══ Study material

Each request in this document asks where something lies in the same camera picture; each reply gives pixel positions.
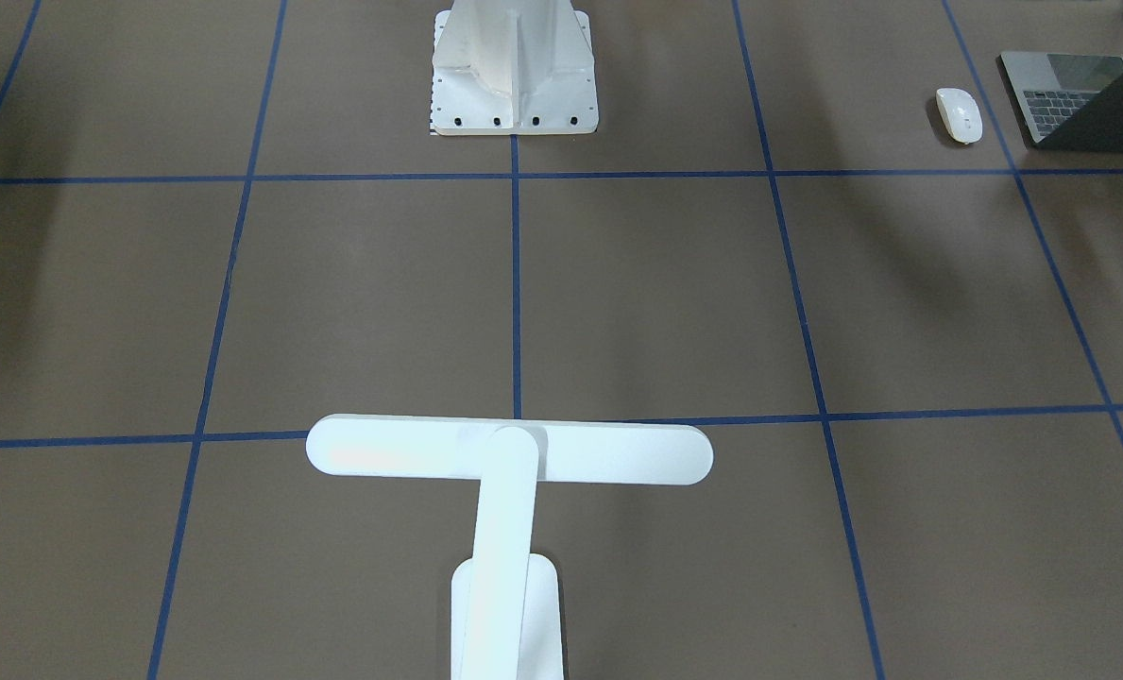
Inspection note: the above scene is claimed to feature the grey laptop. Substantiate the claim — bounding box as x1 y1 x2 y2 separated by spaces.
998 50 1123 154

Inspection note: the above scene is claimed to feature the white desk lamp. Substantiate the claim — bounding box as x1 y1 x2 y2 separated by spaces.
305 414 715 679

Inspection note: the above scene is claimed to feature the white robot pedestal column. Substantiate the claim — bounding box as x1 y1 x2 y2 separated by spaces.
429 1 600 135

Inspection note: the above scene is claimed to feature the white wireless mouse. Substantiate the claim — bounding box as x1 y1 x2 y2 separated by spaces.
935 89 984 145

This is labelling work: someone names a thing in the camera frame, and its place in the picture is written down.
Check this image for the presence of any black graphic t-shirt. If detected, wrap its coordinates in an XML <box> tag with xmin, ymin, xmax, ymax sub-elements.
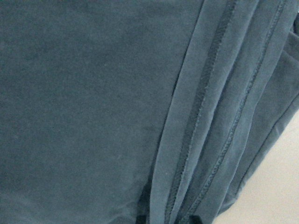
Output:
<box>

════

__Your instructions__.
Could you print the data exactly as it appears and keep the pictures out?

__Exercise result__.
Each request in this document asks where something lies in the same camera picture; each reply gives pixel positions.
Inspection note: the above scene is claimed to feature the grey laptop. Substantiate the claim — bounding box as x1 y1 x2 y2 separated by spaces.
998 50 1123 154

Inspection note: the above scene is claimed to feature the white desk lamp. Substantiate the claim — bounding box as x1 y1 x2 y2 separated by spaces.
305 414 715 679

Inspection note: the above scene is claimed to feature the white robot pedestal column. Substantiate the claim — bounding box as x1 y1 x2 y2 separated by spaces.
429 1 600 135

Inspection note: the above scene is claimed to feature the white wireless mouse. Substantiate the claim — bounding box as x1 y1 x2 y2 separated by spaces.
935 89 984 145

This is labelling work: someone names a thing in the camera frame, and its place in the picture is written down.
Check this image for the presence of any black graphic t-shirt. If detected, wrap its coordinates in an XML <box> tag with xmin, ymin, xmax, ymax sub-elements.
Output:
<box>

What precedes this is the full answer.